Così, come riferito da Cinzia Cantaffio, imprenditrice con laurea in ingegneria, l’Italia è all’82° posto su 144 paesi nel mondo per quanto concerne la capacità di colmare le differenze di genere; inoltre, la differenza di salario medio fra uomini e donne è  pari al 10,4%, mentre  le lavoratrici autonome guadagnano il 54% in meno rispetto ai colleghi maschi,  con evidenti ricadute anche sulla pensione, come osservato nel suo intervento introduttivo Teresa Gualtieri, past presidente nazionale Soroptimist ed attuale presidente della Consolidal.

Dell’accesso al finanziamento dell’imprenditoria femminile si  è poi occupato Sergio Magarelli, Direttore della Banca d’Italia di Catanzaro, che ha parlato, tra l’altro, di credit gap, fornendo dati di  sicuro interesse.

Le donne imprenditrici accedono meno ai finanziamenti, investendo maggiori capitali propri, e sono meno propense al rischio. Spesso le loro aziende sono medio – piccole e la loro sofferenza bancaria si protrae per maggior tempo. La loro presenza nei consigli di amministrazione pare assicurare un minor livello di corruzione, ed una maggiore solidità.

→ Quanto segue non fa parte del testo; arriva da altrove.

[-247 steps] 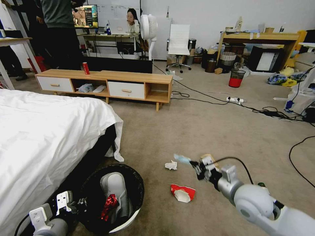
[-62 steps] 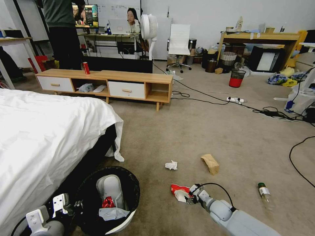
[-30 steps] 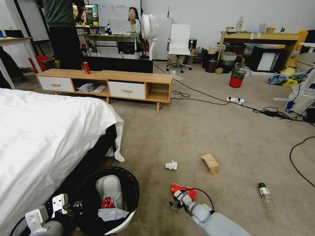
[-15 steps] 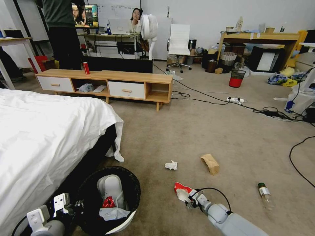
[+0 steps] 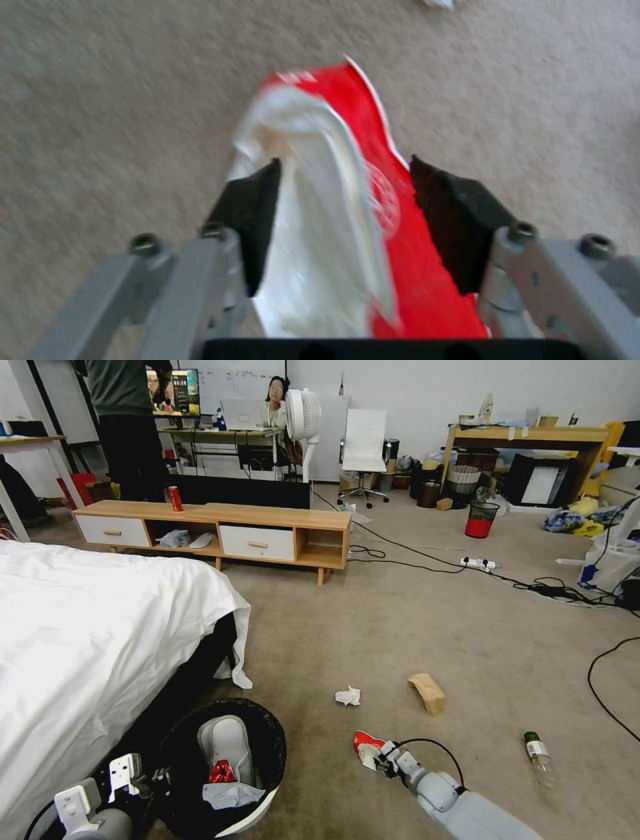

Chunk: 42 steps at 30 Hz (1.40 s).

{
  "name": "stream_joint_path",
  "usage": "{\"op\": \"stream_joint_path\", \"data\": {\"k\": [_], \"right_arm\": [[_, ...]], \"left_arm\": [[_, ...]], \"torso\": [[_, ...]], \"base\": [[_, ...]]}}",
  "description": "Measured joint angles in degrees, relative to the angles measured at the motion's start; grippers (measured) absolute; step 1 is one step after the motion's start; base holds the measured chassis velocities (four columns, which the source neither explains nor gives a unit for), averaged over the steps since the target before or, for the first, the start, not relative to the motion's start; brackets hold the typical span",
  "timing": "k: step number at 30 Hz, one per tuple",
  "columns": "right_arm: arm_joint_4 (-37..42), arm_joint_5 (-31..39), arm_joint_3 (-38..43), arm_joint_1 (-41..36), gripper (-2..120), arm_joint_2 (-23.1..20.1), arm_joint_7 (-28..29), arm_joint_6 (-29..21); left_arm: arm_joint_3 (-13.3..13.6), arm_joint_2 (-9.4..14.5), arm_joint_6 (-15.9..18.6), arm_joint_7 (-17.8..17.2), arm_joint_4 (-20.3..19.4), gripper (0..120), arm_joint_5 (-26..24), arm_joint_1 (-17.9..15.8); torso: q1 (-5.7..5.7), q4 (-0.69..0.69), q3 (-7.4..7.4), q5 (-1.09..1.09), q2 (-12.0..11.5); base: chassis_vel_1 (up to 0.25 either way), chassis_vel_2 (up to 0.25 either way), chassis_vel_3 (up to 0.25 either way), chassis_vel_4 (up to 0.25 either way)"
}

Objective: Pick up the trash bin and place the garbage on the floor into it.

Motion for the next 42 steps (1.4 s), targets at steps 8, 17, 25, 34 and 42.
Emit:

Le donne italiane che fanno impresa ritengono che per loro l’accesso al credito sia più difficile sia perché l’interlocutore è generalmente un uomo che perché hanno la sensazione che vengano considerate meno affidabili; ma non solo, le imprenditrici sarebbe anche prive di una sufficiente alfabetizzazione finanziaria.

Tutto questo ovviamente incide sull’espansione dell’imprenditoria femminile, che però non è l’unico campo in cui la variabile economica incide.

Per come infatti riferito dalla presidente del Soroptimist, Cristina Segura Garcia, che ha ideato ed organizzato l’evento in occasione della celebrazione dell’8 marzo, anche in ambito universitario il gender pay gap è evidente: non solo le donne raggiungono più difficilmente ruoli apicali (ancora troppo poche, statisticamente, le donne rettore), ma i progetti di ricerca presentati da donne sono meno finanziati.

Dati poco incoraggianti su più fronti, ma che fare?

Tutti i relatori si sono ritrovati concordi nell’indicare talune soluzioni. Posto infatti che, per come è innegabile, l’esperienza della maternità incide in maniera significativa sulla carriera delle donne, occorre agire non solo per la promozione di modelli culturali che superino vecchi stereotipi di genere, ma anche attraverso la promozione di misure di welfare aziendale e sociale che possano alleggerire il carico delle donne per il tempo da dedicare alla cura dei figli, dei familiari e della casa; ancora incentivi alle imprese per ridurre l’impatto contributivo. Sarebbe il caso di provarci, visto che rinunciare al lavoro femminile costa, in termini economici, svariati punti di Pil ed è un lusso che in tempi di crisi non possiamo davvero permetterci.